## What the task requires
All lines holding the word "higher" are to be copied from the records beneath.

[Items listed in a dataset]
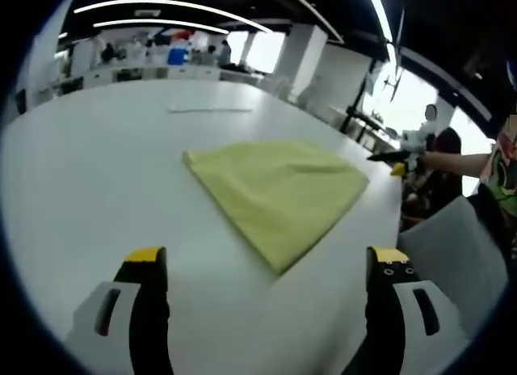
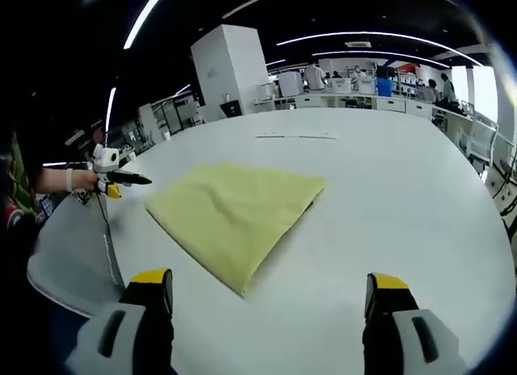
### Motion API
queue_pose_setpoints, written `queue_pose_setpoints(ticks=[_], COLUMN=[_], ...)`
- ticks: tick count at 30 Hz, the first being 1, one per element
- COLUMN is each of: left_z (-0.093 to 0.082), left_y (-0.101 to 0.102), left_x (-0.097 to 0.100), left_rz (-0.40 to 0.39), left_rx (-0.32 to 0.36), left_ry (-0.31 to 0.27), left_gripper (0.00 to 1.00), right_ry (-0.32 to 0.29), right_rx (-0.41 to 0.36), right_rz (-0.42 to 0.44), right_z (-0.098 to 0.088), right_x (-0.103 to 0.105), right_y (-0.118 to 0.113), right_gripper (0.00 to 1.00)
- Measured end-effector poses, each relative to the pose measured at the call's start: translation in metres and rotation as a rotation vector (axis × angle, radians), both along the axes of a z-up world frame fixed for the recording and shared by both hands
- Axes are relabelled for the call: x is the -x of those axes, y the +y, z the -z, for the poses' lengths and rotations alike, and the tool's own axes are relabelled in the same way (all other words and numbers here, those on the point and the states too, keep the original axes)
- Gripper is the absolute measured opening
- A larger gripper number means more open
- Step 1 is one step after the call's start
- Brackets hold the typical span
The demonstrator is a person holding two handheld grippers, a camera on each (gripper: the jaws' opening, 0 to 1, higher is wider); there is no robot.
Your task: Fold the garment on the visible template until the final outline fits inside the template.
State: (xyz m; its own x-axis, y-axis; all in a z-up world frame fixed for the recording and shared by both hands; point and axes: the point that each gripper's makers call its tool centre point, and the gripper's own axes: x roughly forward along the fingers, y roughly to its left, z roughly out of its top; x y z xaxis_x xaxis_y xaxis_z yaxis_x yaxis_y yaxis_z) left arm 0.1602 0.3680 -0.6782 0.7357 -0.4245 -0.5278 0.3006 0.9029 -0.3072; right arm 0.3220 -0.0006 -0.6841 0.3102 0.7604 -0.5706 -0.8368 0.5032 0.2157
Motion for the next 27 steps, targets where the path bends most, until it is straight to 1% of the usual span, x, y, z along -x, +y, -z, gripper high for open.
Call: queue_pose_setpoints(ticks=[7, 15, 23, 27], left_z=[0.002, 0.001, -0.001, -0.002], left_y=[-0.002, -0.004, -0.005, -0.007], left_x=[-0.001, -0.003, -0.009, -0.011], left_rz=[0.0, 0.0, -0.027, -0.014], left_rx=[0.001, 0.004, 0.034, 0.015], left_ry=[0.003, -0.005, -0.017, -0.02], left_gripper=[0.98, 0.97, 0.95, 0.95], right_ry=[-0.001, -0.008, -0.014, -0.024], right_rx=[-0.017, -0.017, -0.027, -0.033], right_rz=[0.0, 0.008, 0.022, 0.022], right_z=[-0.002, -0.004, -0.006, -0.008], right_x=[0.001, 0.0, -0.001, -0.001], right_y=[0.005, 0.002, 0.0, -0.001], right_gripper=[1.0, 0.99, 0.99, 0.99])
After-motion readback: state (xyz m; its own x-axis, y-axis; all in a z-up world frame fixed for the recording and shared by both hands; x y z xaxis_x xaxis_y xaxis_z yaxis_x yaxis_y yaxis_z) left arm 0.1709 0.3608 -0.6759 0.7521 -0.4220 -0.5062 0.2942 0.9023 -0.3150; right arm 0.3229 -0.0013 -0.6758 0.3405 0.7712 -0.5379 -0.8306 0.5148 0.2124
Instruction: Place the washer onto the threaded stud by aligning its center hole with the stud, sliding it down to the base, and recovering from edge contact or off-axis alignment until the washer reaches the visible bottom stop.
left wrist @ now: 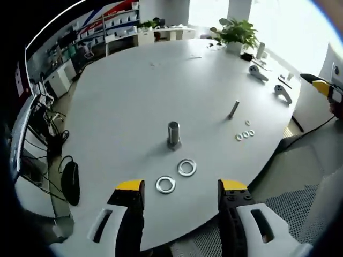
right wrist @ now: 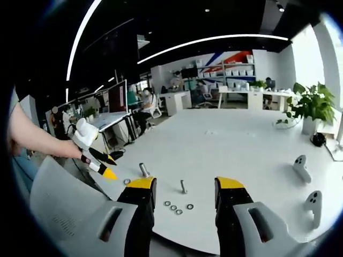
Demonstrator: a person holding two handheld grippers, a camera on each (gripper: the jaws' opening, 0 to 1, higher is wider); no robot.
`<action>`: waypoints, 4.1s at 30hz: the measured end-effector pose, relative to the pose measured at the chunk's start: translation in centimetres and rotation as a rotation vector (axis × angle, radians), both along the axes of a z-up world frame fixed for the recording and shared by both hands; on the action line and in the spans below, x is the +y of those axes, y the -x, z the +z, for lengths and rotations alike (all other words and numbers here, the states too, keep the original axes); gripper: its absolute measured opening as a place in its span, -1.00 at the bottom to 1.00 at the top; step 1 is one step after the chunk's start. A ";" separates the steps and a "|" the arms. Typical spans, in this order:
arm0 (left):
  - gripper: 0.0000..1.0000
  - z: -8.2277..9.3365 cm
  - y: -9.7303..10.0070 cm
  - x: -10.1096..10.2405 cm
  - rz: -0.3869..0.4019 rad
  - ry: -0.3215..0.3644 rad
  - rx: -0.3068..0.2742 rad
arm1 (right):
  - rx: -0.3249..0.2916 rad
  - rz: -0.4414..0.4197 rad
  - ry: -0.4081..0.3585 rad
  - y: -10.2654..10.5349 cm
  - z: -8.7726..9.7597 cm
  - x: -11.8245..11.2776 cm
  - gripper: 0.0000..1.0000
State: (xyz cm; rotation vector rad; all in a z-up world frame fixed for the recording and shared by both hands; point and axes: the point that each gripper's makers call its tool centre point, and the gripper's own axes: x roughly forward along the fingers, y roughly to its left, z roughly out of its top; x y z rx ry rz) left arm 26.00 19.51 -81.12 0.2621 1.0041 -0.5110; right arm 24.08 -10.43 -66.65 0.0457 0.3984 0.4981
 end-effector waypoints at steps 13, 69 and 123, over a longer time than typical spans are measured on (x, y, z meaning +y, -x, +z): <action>-0.02 -3.5 -1.3 1.2 -0.029 -0.061 0.113 | 0.012 -0.017 0.001 0.0 -0.2 -0.3 -0.11; -0.58 -6.9 -1.1 1.3 -0.291 -0.299 0.295 | 0.025 -0.010 0.004 0.0 -0.5 -0.2 -0.14; -0.63 -3.4 -1.5 -0.4 -0.304 -0.240 0.232 | 0.045 0.016 0.005 0.2 -0.9 0.3 -0.14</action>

## Expected answer
The demonstrator is a person holding two handheld grippers, a camera on each (gripper: the jaws' opening, 0 to 1, higher is wider); there is no robot.
Demonstrator: a person holding two handheld grippers, a camera on each (gripper: the jaws' opening, 0 to 1, higher is wider); no robot.

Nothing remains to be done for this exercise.